Missing out on important exams.

My eldest is part of an historical year group – the ones who didn’t sit their GCSEs. It’s incredible when you think about it. Her school do the RS exam in Year 10, so that’s one at least. My daughter was doing art and textiles and just managed to get in her final art assessment last week. So that’s two. The textiles assessment was today and tomorrow and the school were going to bring them in to do it, but decided against it at the last minute. It’s just too risky to have them in now. We’re at that point.

So how do we keep them motivated at home?

I spoke to three friends last week who all home educate their children. We recorded the conversation on Zoom, so you can watch it if you want to (it’s on my Facebook page). My main take-out from this conversation was that what we are being asked to do, as parents, is quite different to what those who currently home educate actually do. We are affectively being asked to keep school going, whereas they follow their own path and it’s very much a child-led thing.

It’s important we put our mental health first.

Not only are we worried about what is going on in the world, we’re also concerned with what will happen to our jobs. We don’t need the added stress of trying to educate our chidren.

If what the school is asking you to do is not working – don’t do it. As simple as that sounds, it’s the best advice you can take. Contact your child’s school and tell them you’re struggling. We are all entering a period of uncertainty and it’s a case of trial and error at the moment.

If you have young children, don’t stress about their academic education. There are so many other things they can learn about life in general.

Today, my eleven-year-old son decided he was going to stick to his usual time table. First on the agenda for this morning was DT, but sometimes they do art or cookery during this time. He decided to make some biscuits.

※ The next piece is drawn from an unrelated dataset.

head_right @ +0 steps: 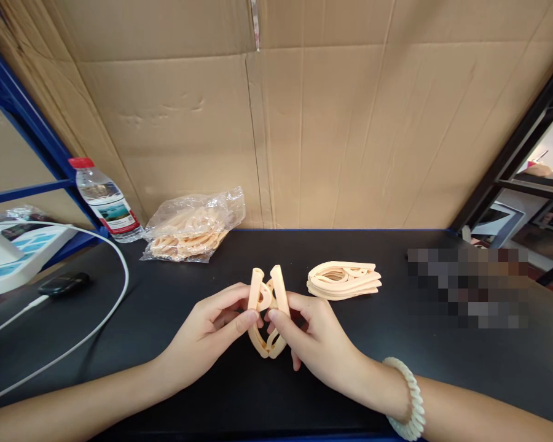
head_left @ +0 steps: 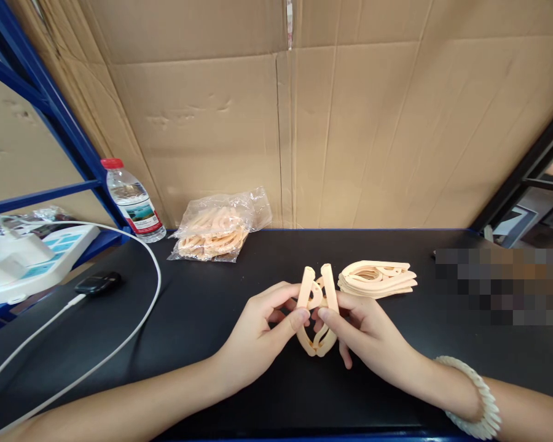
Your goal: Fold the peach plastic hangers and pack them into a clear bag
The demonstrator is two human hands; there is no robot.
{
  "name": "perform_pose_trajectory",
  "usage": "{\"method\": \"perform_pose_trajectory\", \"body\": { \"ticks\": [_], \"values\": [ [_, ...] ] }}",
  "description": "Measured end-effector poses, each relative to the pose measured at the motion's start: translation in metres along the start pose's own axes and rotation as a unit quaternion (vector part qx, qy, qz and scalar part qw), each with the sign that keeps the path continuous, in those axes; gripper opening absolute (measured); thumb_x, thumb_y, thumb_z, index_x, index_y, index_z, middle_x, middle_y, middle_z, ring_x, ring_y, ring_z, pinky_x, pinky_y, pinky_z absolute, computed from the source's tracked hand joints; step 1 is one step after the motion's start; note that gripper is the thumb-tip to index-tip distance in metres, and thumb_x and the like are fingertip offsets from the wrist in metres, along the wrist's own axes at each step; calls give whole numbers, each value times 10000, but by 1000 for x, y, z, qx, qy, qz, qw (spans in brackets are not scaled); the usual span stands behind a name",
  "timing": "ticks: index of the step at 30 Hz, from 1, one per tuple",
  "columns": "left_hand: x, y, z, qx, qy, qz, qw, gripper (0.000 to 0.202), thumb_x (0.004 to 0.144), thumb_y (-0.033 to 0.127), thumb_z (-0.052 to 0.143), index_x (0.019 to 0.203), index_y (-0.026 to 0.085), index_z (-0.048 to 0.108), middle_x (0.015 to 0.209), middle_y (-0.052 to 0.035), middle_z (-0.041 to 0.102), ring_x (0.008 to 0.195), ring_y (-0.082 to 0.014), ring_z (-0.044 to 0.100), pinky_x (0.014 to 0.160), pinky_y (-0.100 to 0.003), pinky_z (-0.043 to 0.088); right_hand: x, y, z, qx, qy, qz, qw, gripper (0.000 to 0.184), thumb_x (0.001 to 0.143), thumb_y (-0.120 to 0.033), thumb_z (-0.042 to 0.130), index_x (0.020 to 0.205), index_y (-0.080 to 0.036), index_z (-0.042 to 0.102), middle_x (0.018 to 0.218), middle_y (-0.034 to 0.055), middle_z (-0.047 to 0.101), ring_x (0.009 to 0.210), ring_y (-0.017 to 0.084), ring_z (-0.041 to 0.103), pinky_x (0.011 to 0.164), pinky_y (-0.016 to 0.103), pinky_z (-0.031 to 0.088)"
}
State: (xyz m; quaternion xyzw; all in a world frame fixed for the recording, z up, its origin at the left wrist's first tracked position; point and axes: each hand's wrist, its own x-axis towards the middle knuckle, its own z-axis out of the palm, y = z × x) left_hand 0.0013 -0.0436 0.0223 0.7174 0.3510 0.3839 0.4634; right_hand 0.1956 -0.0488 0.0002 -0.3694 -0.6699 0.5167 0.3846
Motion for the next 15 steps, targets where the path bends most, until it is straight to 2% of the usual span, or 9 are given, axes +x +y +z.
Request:
{"method": "perform_pose_trajectory", "body": {
  "ticks": [3, 7, 12, 15],
  "values": [
    [-1, 0, 1, 26, 3, -1, 1000, 207, 901, 305, 558, 1038, 227, 692, 910, -43, 621, 793, -175, 622, 681, -272, 525, -1, -1, 1, 16, -44, -1, 999, 362, 900, -502, 521, 1000, -168, 617, 834, 22, 560, 510, 73, 522, 386, 179, 470],
    [-1, 0, 3, 48, 25, -1, 999, 176, 902, 303, 546, 976, 209, 676, 911, -41, 627, 795, -170, 604, 662, -257, 499, -1, -5, 2, -14, -50, -11, 999, 329, 913, -482, 512, 964, -176, 623, 753, -4, 533, 499, 70, 465, 401, 176, 426],
    [-2, 3, 2, 82, 31, 9, 996, 182, 895, 304, 538, 897, 185, 675, 829, -27, 596, 740, -155, 562, 646, -254, 464, 1, -15, 1, -68, -47, -78, 993, 257, 889, -429, 582, 924, -194, 679, 784, 31, 592, 712, 147, 547, 606, 239, 502],
    [-2, 4, 0, 108, 39, 19, 993, 171, 890, 269, 527, 907, 192, 678, 797, -11, 577, 695, -138, 534, 616, -242, 436, 1, -17, -3, -63, -12, -60, 996, 254, 875, -427, 601, 920, -183, 656, 762, 24, 557, 629, 116, 500, 493, 203, 465]
  ]
}}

Before I had come downstairs, I had been asked so many questions, he was out of breath from coming up and down the stairs. I told him to stop and think about it for a moment, before coming straight to me. I told him this unique time was an opportunity to make mistakes and find out for yourself how things work and how to do things (you can have that one if you like!). As a parent (one like me who tends to get involved a little too easily), it meant stepping away from the kitchen and leaving him to it, ignoring the noises, ignoring the mess – I only helped him chop hazelnuts as we do not need accidents at this moment in time.

This is a great time for our children to use their own initiative and imagination to boost the boredom.

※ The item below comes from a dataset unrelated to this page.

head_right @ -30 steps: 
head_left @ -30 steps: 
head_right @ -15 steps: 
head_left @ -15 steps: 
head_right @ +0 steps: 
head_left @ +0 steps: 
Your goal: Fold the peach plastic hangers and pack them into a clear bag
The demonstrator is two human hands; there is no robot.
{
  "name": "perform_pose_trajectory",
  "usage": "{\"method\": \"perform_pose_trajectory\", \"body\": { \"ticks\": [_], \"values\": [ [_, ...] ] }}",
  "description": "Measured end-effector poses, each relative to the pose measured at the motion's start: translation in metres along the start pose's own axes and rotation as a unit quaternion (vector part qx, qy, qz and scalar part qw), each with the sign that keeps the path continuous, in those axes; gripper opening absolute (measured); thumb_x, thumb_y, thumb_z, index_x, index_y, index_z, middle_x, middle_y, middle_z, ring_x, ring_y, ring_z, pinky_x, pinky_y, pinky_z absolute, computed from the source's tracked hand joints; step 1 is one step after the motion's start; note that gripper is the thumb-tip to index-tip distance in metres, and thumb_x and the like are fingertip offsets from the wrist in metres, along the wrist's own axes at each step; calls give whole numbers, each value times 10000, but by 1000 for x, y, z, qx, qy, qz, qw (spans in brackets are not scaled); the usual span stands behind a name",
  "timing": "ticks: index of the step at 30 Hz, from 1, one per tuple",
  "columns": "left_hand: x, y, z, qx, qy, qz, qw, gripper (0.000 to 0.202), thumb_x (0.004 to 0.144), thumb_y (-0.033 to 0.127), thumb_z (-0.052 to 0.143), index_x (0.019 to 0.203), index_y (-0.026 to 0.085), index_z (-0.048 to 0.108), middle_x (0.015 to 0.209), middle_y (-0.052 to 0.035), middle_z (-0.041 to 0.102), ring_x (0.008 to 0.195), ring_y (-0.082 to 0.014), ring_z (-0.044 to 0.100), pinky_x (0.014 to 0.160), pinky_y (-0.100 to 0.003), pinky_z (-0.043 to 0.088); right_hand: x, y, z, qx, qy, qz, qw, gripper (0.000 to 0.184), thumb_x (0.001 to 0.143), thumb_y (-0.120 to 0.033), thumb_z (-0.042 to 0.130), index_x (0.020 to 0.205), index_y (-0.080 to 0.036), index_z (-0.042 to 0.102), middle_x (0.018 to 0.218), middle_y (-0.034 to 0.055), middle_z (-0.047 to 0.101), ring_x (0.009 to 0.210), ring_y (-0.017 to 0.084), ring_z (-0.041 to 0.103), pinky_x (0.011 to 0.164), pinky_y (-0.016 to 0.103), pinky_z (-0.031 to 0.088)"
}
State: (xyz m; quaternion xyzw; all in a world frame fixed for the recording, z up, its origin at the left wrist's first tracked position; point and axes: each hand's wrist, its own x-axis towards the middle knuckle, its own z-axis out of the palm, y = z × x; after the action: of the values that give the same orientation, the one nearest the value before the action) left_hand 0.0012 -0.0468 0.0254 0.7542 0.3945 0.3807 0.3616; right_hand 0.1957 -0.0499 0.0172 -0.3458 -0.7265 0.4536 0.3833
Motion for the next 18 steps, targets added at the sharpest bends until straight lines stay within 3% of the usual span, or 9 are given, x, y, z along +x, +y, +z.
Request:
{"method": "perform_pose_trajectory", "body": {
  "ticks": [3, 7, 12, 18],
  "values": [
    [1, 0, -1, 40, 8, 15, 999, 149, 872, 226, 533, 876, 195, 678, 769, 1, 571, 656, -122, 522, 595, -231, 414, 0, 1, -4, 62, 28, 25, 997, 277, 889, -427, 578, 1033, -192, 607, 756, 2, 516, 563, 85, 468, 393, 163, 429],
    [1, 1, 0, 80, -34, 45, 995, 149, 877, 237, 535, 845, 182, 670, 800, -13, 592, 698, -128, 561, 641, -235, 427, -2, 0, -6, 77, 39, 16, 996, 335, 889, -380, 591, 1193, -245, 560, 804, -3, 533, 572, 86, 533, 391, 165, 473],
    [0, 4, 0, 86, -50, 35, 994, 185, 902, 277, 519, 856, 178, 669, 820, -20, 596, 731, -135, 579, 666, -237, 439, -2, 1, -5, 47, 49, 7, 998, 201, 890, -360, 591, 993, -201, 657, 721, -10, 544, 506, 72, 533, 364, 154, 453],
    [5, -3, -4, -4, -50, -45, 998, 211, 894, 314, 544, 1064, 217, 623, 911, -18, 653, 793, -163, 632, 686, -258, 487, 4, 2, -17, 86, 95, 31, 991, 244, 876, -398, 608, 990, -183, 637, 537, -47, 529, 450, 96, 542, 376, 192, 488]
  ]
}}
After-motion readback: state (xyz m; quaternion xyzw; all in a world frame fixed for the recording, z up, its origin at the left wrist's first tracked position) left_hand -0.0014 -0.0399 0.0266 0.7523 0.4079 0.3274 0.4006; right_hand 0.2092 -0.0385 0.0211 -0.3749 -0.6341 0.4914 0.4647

I nurture creativity with the work that I do with children at my Storymakers Writing Club. It may be based around writing, but the skills required to come up with an idea, organise your thoughts into a logical order and execute them, are all transferable, as is the ability to use the imagination and come up with creative solutions. We need our children to be more like this anyway. Far too often, the structure of school squashes this side of them down. There’s very little time for free thinking and creativity due to the constraints of the curriculum.

Not any more. Not for the foreseeable future anyway.

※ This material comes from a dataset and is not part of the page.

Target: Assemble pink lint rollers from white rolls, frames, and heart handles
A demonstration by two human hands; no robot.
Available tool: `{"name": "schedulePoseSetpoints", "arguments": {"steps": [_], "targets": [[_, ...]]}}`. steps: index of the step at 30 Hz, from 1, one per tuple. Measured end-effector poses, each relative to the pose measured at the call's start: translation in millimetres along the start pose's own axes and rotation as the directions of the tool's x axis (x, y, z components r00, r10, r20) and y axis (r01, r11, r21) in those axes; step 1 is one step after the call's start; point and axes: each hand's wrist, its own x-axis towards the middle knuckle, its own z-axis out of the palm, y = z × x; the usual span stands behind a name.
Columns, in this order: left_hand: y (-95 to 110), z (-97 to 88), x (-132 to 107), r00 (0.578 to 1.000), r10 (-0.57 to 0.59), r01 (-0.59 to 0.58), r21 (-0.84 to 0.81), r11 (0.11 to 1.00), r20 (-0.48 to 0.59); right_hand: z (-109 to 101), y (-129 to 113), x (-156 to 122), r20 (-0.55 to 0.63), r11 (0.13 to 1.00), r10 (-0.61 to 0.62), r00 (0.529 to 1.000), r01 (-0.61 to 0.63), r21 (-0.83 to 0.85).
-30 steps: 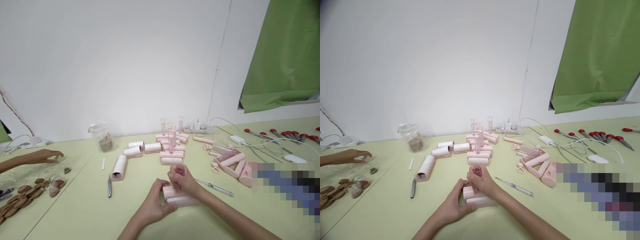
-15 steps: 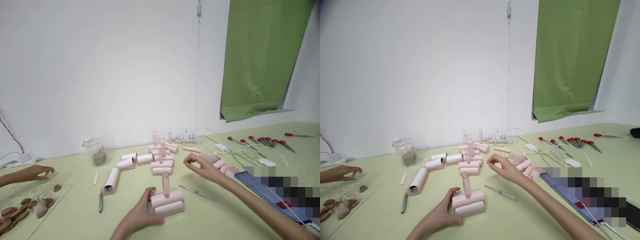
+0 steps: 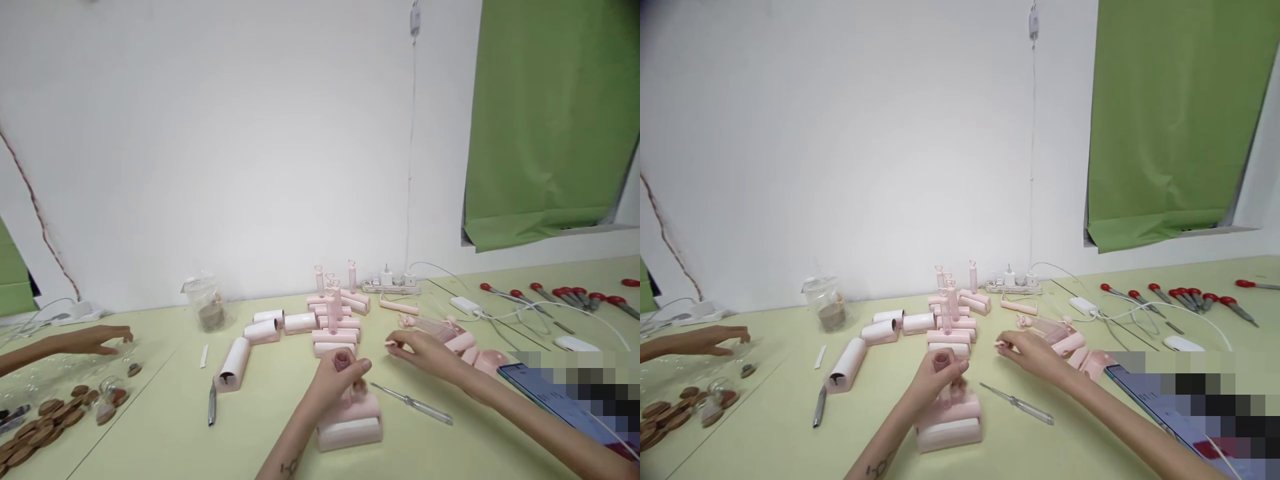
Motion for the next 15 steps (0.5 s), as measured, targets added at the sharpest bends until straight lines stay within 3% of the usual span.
{"name": "schedulePoseSetpoints", "arguments": {"steps": [1, 2, 3, 5, 9, 15], "targets": [[-5, 2.6, 2, 0.999, -0.041, 0.041, -0.06, 0.997, -0.01, -4, -14, 5, -0.034, 0.996, 0.014, 0.999, -0.011, 0.091], [-10, 4.8, 3, 0.997, -0.066, 0.063, -0.093, 0.994, -0.031, -8, -31, 10, -0.076, 0.958, 0.046, 0.996, -0.023, 0.285], [-14, 6.7, 3, 0.996, -0.072, 0.066, -0.104, 0.992, -0.057, -10, -48, 14, -0.109, 0.885, 0.076, 0.991, -0.016, 0.465], [-17, 9.9, 2, 0.992, -0.074, 0.063, -0.11, 0.992, -0.105, -13, -80, 20, -0.125, 0.772, 0.086, 0.988, 0.013, 0.635], [-16, 14.4, 1, 0.981, -0.094, 0.074, -0.121, 0.99, -0.172, -8, -116, 20, -0.066, 0.734, 0.022, 0.998, 0.028, 0.679], [-14, 15.5, 2, 0.976, -0.092, 0.064, -0.142, 0.988, -0.196, -3, -115, 17, -0.082, 0.783, 0.024, 0.996, 0.033, 0.622]]}}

My middle daughter, being in Year 8, has been asked to use Firefly (the school CRM), along with Microsoft Teams, for virutal lesssons. I think the idea is that they will turn up to school (virutally) and follow the timetable as far as is possible. We will see how that pans out. For my son, he’s been given an example timetable he might wish to follow, or he can use his usual school one. Alternatively, he can come up with his own. He’s been assigned a personal tutor, who will be checking in with him most days.

Whatever you decide, the trick is to keep up the momentum.

I am grateful that the sun is shining, because if all else fails, they can get outside for some fresh air. Where better than to develop core strength and to hone both fine and gross motor skills than outside playing. These are skills that will transfer to their writing, believe it or not and they’re often neglected or poorly developed because they’re not developed fully. I see that all the time.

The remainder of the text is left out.